Stored data -
*** Block opens ***
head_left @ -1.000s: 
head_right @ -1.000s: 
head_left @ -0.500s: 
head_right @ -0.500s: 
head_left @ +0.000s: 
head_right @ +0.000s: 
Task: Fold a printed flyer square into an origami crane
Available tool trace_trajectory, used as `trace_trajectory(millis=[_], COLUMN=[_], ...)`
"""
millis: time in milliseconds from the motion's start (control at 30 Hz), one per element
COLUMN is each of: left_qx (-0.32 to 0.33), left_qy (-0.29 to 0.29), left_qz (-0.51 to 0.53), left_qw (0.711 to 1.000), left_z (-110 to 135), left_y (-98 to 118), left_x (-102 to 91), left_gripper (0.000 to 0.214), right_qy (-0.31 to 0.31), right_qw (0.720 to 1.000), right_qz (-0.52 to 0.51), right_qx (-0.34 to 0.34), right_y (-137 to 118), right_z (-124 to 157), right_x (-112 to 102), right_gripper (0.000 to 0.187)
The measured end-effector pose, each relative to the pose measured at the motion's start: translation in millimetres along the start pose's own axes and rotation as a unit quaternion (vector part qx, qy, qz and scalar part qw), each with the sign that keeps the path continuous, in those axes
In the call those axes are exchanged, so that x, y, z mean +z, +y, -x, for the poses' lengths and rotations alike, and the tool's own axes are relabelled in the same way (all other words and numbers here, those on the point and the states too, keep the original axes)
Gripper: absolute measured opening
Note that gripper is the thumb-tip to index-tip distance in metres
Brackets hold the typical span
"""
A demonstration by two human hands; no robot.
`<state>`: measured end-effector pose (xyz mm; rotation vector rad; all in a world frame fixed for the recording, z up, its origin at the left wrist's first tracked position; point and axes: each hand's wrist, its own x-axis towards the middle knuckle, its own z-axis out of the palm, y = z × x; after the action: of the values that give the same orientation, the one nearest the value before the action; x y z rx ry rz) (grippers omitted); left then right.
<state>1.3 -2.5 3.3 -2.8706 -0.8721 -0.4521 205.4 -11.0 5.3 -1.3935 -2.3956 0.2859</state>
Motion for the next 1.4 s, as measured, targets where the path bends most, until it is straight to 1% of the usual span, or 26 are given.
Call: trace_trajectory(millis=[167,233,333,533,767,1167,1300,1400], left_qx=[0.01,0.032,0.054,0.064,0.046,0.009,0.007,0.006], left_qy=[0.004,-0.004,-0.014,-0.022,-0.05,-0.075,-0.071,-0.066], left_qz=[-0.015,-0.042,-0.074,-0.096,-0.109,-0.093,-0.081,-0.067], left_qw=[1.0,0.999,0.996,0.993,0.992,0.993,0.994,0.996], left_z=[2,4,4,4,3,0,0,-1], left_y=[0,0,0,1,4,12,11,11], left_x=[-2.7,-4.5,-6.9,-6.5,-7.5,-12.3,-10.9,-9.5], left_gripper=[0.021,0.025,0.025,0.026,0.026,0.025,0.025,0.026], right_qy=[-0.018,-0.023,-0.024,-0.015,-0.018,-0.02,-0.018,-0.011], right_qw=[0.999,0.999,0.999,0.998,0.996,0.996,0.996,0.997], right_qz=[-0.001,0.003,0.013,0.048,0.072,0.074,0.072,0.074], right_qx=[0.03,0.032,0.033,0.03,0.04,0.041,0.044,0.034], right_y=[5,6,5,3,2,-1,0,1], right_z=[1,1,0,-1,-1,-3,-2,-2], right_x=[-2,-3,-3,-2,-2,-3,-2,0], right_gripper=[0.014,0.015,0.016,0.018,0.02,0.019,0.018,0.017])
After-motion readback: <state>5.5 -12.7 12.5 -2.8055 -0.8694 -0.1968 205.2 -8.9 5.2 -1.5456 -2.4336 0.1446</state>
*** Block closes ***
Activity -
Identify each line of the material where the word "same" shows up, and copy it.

Solution to the problem -
In the call those axes are exchanged, so that x, y, z mean +z, +y, -x, for the poses' lengths and rotations alike, and the tool's own axes are relabelled in the same way (all other words and numbers here, those on the point and the states too, keep the original axes)
`<state>`: measured end-effector pose (xyz mm; rotation vector rad; all in a world frame fixed for the recording, z up, its origin at the left wrist's first tracked position; point and axes: each hand's wrist, its own x-axis towards the middle knuckle, its own z-axis out of the palm, y = z × x; after the action: of the values that give the same orientation, the one nearest the value before the action; x y z rx ry rz) (grippers omitted); left then right.

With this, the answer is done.